Viyana’nın 8’inci bökesindeki Landengericht Caddesi özerinde, devasa mahkeme ve tutukevini içinde barındıran binanın, kalınlığı 30 santimetreden fazla olan büyük demir kapısından içeri girdikten sonra, güvenlik bölümünde tepeden tırnağa arandım. Bütün ziyaretçiler yan yana oturarak normal tutuklularla görüşüyordu. Çakıcı özel mahkûm olduğu için bir süre bekledikten sonra iki polis gelip onları takip etmemi istedi. Geniş kulvarlardan sonra her tarafı resmi ve sivil polis kaynayan labirent gibi bir çok kilidi nöbetçili kapıdan geçtikten sonra 6’ncı kattaki Çakıcı’nın hücresinin bulunduğu bölmeye ulaştık. Görüşme odasının ortasında bir masa bulunuyordu. Bir tarafında ben ve bir polis yer aldık. Masanın diğer tarafına ise Çakıcı bir polisle geldi. Üzerinde son derece şık, Lacoste marka siyah bir mont, altında yine aynı marka beyaz bir tişört vardı. Açık renkli pantolonu ise takımı tamamlıyordu. Tokalaştıktan sonra sorularımı sormaya başladım.

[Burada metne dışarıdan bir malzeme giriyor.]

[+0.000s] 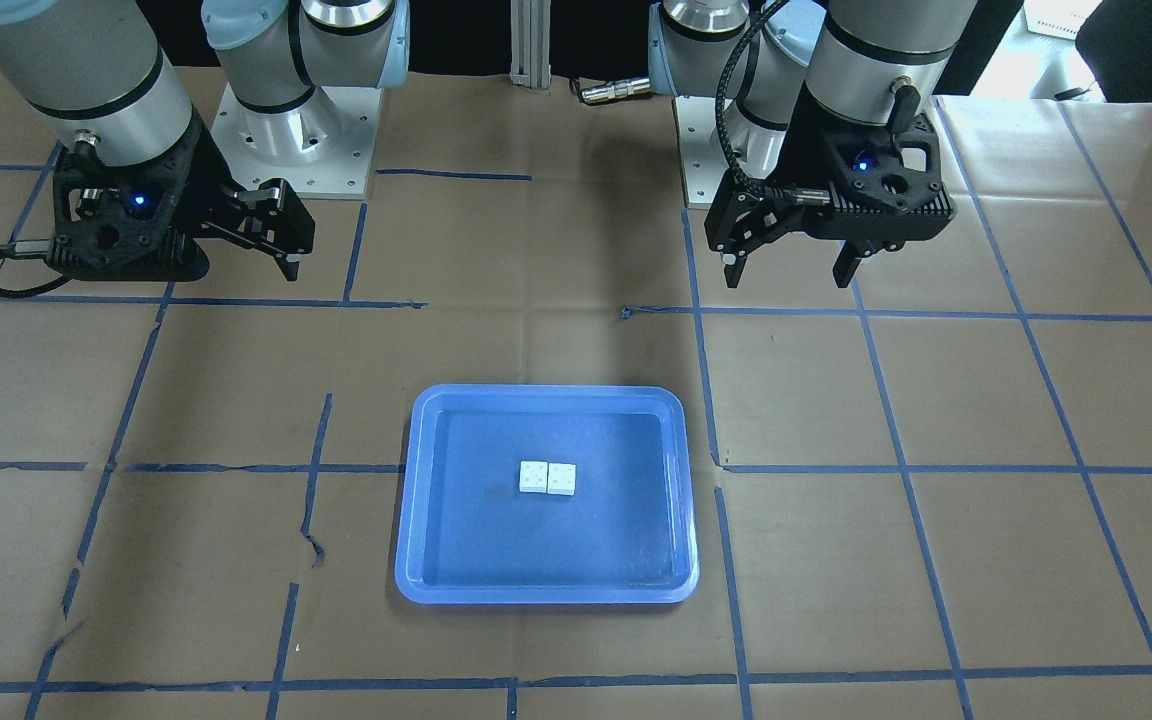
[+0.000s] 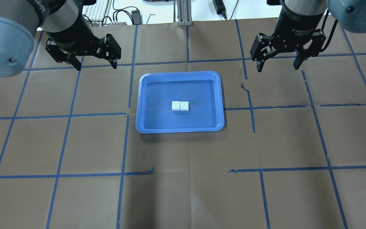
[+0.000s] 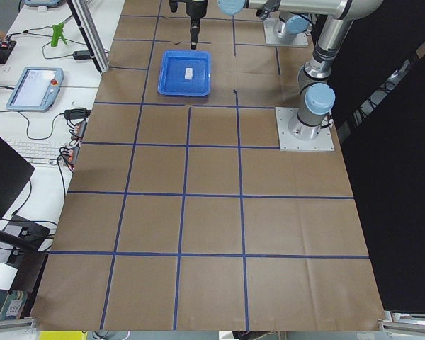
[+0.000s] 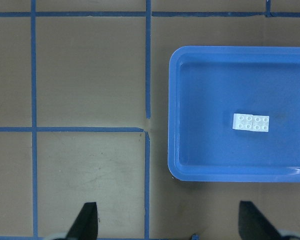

ÇAKICI İLE VİYANA’DAKİ HÜCRESİNDE RÖPORTAJ

1 yıl önce de görüşmüşlerdi

1998’de Fransa’da yakalandıktan sonra Çakıcı dosyasını çok yakından takip eden Paris Temsilcimiz Muammer Elveren, yeraltı dünyasının ünlü ismi Alaattin Çakıcı ile Türkiye’den kaçmadan önce 2003’te bir araya gelmişti. Elveren bu görüşmede röportaj teklif etmiş, ancak Çakıcı sorunlarının çığ gibi olduğu gerekçesiyle reddetmiş ve uygun bir zamanda konuşma sözü vermişti. Elveren 1 yıl sonra Çakıcı ile hücresinde görüştü.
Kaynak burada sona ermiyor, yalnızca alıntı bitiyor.